- Decades:: 1990s; 2000s; 2010s; 2020s;
- See also:: Other events of 2013; Timeline of Ghanaian history;

= 2013 in Ghana =

2013 in Ghana details events of note that has been predicted to happen in the Ghana in the year 2013.

==Incumbents==
- President: John Dramani Mahama
- Vice President: Kwesi Amissah-Arthur
- Chief Justice: Georgina Wood
- Speaker of Parliament: Joyce Bamford-Addo (until January 6); Edward Doe Adjaho (after January 6)

==Events==
===January===
- January 24 - The first Data Innovation Day, a day designed to raise awareness on how increased use of information can benefit individuals from the public and private sector, takes place.
- January 29 - President Mahama orders an investigation of a seizure of $80 million in gold at a Turkish airport.

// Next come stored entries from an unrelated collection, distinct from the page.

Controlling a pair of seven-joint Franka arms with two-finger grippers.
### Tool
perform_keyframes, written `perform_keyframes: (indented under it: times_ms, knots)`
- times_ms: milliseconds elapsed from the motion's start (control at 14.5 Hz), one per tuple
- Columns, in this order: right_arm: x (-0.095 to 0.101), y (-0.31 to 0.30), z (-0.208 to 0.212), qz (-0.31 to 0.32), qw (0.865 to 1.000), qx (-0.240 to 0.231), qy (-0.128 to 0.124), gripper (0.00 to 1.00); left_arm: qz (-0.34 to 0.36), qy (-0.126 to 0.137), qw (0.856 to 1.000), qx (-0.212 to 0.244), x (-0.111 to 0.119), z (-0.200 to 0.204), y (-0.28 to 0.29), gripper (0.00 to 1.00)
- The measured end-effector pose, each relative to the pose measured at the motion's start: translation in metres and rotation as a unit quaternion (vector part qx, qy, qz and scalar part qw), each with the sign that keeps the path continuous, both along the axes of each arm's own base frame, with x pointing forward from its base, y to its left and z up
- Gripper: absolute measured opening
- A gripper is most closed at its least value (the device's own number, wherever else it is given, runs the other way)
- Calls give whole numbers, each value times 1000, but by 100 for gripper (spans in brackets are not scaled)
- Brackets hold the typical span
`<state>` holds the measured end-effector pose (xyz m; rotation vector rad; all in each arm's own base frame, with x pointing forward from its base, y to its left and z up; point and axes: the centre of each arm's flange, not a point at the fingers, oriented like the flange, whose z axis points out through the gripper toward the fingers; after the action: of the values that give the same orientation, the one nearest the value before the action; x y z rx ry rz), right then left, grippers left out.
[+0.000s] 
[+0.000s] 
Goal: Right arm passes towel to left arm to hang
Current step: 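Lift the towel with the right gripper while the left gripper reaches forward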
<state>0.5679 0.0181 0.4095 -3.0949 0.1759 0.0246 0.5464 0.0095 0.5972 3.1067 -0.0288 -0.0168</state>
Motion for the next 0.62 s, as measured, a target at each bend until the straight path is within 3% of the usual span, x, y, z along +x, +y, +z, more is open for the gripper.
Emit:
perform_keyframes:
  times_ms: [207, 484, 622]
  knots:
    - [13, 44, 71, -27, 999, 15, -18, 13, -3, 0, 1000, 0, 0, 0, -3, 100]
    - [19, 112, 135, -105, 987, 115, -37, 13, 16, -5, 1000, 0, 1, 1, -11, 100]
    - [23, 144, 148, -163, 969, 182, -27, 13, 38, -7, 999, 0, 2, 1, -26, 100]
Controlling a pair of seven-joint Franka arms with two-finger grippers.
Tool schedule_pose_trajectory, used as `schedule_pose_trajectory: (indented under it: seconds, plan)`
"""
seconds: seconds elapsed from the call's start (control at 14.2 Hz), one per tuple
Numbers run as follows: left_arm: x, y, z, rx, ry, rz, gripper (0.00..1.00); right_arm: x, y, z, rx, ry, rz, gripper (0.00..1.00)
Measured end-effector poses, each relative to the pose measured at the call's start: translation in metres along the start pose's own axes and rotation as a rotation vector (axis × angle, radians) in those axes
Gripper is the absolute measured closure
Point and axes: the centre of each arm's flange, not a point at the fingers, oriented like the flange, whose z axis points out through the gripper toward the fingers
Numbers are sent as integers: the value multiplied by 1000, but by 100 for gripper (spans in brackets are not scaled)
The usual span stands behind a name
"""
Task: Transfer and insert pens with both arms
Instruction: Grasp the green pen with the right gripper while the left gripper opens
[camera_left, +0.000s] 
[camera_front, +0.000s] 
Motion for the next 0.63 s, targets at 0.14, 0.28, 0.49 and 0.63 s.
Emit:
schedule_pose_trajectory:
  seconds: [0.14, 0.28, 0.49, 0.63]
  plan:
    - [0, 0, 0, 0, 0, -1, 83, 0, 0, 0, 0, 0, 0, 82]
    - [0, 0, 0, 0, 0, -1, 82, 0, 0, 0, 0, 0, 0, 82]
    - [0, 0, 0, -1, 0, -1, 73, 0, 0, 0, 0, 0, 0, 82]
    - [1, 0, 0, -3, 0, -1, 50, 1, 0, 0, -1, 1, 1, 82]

The gold was meant to be transported to Iran.

===February===
- February 4 - President Mahama defends his Minister of State, saying that he is still able to perform his duties despite his visual impairment.
- February 12 - Law lecturer Moses Foh-Amoaning promises that he will reform gay advocate Andrew Solomon, through Christian prayers and cogent arguments.

===March===
- March 4, Rlg Communications cut sword for the construction of Hope City.
- March 6, 56th Interdependence Day Anniversary
===August===
- August 29, Election petition verdict.
===September===
- September 21:Founder's Day (Ghana)
==National holidays==
Holidays in italics are "special days", while those in regular type are "regular holidays".
- January 1: New Year's Day
- March 6: Independence Day
- April 22 Good Friday
- May 1: Labor Day
- September 21:Founder's Day
- December 25: Christmas
- December 26: Boxing Day

In addition, several other places observe local holidays, such as the foundation of their town. These are also "special days."